I know 5 women who went to Harvard undergrad (children of very wealthy legacies) who had dropped out of the work force by late 20s and never worked again because they got married. Nevermind that some of them didn't even have kids for another 4-5 years, but that it was just expected that women in their circles didn't work once they got married. As one does in Texas, the Upper East Side, and Newport.

TBH, I wish they had given those spots at Harvard to first gen kids who would've hustled after earning that degree.


There are many reasons to get education and making a living is only one of those. Education is never wasted, even if you are wealthy enough to not have to hustle for an employer. Most people starting college at 17/18 have no idea if their degree, major or track would indeed become become their career or not.
Anonymous
I always wished my mom was educated, not for earning a pay check but for her own sake and to help educate us.
Anonymous
Anonymous wrote:
Anonymous wrote:
Anonymous wrote:
Anonymous wrote:Marrying young is like a tattoo, bad judgment. Neither position people for a good future.


This. The only people I know who marry early who have money have daughters who struggle academically and the parents don't think they will ever manage a job. No one in my umc neighborhood wants their kids to marry until at least their later 20s.


+1 Marrying young usually means: 1) family is very religious and wants daughter locked down early, 2) daughter has plateaued with respect to career/academic ambitions, and better to have her locked down early, or 3) daughter is pregnant (because she was not locked down early.)


Not necessarily. My boss's daughter is 25, starting med school, BF is 24 with an MBA and a consulting job. They have to move to California for her school, they figured if he is uprooting his life to move with her, it should be a stronger bond.
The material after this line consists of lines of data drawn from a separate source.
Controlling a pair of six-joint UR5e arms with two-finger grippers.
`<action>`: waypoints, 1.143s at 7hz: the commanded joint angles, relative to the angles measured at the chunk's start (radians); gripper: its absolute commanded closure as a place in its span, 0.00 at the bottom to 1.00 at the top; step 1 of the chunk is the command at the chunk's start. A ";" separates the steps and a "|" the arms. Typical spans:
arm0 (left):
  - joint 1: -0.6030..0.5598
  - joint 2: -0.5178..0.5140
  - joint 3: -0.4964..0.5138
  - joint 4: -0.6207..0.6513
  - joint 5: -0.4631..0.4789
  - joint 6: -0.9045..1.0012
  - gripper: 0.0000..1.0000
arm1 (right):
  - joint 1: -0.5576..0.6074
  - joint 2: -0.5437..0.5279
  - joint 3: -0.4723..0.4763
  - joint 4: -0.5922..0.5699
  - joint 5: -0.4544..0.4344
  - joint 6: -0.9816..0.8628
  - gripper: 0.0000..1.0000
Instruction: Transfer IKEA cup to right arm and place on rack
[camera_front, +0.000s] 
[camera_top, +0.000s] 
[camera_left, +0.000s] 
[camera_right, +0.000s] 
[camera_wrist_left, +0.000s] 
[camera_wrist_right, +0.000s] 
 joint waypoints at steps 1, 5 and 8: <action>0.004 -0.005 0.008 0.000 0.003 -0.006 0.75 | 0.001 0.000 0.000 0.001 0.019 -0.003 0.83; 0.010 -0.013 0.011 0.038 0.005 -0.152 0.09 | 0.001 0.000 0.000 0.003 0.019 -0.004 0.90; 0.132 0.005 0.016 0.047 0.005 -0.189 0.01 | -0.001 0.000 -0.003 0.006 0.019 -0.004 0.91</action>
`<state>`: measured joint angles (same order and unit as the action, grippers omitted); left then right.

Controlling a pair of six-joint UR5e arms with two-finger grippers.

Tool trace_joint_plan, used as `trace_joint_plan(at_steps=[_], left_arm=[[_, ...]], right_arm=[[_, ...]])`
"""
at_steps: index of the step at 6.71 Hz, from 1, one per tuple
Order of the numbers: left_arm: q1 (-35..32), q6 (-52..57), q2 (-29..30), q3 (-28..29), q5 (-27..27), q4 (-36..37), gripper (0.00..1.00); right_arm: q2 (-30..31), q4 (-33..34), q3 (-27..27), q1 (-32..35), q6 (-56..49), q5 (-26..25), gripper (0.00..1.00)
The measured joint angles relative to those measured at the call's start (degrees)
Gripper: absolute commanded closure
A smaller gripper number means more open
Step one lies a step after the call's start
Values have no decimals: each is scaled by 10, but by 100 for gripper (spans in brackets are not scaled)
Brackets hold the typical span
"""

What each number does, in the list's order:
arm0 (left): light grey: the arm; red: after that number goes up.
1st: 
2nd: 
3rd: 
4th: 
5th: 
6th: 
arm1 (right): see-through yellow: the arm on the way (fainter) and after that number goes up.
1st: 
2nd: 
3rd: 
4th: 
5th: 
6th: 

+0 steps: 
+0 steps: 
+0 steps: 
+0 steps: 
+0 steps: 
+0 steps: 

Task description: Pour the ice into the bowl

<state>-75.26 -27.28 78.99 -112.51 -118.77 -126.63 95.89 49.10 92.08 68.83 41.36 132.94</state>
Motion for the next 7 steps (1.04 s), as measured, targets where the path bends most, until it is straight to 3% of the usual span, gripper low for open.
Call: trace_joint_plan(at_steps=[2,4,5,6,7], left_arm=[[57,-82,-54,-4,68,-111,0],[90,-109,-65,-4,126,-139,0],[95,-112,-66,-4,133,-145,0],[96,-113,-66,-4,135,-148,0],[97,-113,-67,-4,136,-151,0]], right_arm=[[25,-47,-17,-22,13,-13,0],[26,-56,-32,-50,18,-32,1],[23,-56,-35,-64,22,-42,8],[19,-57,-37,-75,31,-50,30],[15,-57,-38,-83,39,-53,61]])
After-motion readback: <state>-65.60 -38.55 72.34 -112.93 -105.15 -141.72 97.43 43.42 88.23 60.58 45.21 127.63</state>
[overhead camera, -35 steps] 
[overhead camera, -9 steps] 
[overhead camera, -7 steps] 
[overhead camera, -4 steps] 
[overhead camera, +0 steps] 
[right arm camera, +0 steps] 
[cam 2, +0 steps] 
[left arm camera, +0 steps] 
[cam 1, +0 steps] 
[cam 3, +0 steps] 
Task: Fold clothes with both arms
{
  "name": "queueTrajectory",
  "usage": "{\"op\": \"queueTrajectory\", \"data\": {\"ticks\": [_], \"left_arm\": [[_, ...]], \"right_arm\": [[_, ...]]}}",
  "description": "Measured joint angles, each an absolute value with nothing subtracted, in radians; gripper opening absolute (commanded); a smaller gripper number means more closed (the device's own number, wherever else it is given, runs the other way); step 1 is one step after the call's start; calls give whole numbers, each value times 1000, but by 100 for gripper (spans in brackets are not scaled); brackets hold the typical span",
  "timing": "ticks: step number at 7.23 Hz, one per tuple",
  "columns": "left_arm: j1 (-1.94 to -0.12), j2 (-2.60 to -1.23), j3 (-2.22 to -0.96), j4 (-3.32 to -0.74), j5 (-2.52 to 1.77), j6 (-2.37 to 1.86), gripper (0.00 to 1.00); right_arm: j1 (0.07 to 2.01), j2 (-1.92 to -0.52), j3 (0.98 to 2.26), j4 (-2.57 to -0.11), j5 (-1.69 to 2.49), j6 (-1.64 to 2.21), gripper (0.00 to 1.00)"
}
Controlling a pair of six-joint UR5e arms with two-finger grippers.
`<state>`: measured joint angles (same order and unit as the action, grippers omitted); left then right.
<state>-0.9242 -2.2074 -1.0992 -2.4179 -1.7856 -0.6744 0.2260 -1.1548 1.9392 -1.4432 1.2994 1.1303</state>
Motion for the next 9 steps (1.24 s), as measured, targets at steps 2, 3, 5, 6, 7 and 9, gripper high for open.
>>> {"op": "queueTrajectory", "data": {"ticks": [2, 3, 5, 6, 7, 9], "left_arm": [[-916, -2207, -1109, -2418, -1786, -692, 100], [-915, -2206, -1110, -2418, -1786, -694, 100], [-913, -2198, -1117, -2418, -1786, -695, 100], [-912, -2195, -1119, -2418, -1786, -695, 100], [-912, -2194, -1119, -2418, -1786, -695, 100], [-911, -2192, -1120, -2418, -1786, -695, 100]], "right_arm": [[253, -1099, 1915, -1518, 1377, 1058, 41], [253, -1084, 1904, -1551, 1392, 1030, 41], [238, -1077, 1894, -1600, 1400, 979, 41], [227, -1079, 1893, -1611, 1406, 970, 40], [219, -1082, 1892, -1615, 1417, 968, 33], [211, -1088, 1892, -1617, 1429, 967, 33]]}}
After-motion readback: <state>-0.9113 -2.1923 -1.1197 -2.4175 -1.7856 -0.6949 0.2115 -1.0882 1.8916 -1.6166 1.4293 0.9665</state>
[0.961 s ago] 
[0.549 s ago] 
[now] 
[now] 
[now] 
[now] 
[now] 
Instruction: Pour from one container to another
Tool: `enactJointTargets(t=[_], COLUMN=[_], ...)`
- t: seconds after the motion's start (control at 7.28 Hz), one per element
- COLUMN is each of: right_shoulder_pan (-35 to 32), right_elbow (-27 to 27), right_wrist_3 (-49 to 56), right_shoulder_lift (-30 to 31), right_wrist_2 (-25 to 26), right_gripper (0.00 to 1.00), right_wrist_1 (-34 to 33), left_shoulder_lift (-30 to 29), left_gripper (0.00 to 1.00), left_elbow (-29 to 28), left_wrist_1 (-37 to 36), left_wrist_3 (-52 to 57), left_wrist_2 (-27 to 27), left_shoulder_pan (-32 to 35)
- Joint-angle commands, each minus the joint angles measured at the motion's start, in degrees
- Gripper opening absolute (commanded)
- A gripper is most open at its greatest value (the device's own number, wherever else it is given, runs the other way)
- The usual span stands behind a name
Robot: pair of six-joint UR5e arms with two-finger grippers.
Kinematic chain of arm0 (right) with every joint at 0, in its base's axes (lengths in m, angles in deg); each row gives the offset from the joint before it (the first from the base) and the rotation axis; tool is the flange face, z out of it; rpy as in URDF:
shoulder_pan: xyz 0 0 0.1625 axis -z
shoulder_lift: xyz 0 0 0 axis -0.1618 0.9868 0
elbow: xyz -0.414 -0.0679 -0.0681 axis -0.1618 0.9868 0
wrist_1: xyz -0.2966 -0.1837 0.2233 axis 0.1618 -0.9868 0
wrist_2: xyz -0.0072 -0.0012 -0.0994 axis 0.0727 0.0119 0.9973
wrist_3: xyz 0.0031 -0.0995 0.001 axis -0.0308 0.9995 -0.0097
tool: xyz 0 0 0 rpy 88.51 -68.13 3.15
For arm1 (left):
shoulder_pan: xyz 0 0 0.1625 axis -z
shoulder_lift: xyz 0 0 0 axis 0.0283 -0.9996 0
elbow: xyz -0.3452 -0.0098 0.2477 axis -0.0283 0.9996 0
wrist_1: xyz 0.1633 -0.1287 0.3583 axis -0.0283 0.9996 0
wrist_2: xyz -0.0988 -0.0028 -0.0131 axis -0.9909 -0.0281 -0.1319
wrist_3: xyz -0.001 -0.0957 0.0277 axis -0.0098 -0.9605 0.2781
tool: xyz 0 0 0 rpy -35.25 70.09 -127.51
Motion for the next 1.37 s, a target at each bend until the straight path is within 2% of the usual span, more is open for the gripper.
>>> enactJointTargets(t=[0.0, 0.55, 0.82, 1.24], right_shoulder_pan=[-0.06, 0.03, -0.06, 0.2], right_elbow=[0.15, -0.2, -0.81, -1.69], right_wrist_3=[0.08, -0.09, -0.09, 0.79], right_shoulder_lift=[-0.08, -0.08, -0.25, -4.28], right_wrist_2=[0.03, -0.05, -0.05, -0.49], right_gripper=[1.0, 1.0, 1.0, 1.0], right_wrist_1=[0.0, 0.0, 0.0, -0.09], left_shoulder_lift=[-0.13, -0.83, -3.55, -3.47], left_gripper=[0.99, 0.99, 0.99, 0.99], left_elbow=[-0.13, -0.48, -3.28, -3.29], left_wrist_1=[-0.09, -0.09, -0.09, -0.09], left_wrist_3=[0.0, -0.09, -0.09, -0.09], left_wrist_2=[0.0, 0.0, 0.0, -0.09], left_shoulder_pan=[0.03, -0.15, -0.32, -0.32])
They are not young, 25 is normal.
Anonymous
I honestly don't get the debate around this, except to say that it sees to be a lot of harpies trying to justify their own decisions/struggles.

Divorce rates aren't near as common as people like to say on DCUM. For example, for people with college and graduate degrees, divorce rates are pretty low, actually. I'd assume this is most of DCUM.

Fertility obviously benefits from getting married before 30 (in a traditional sense).

And financial - the BIG REASON on DCUM - is senseless to me. For a 25 year old young professional making $50K, it makes MORE sense to pool your resources: apartment rent, one (or no) car, share food, take trips together, etc... than it goes to try to do this alone or with a roommate. Most young professionals are trying to grow their wealth over time: wouldn't it be more enjoyable to do that with a partner you love, eating in and saving money instead of constant dating?

The biggest objection I can see to marrying "too young" is if a young adult is obsessed with marriage or to immature/inexperienced to see the world as it is and is settling or making a very bad decision. But for most 25-28 year olds who have been to school (sometimes for a grad degree), are tired of nightlife, and have a stable partner whom they love (perhaps one they didn't meet at 12) then why wouldn't you wish them the best and be happy they found "the one" in good time?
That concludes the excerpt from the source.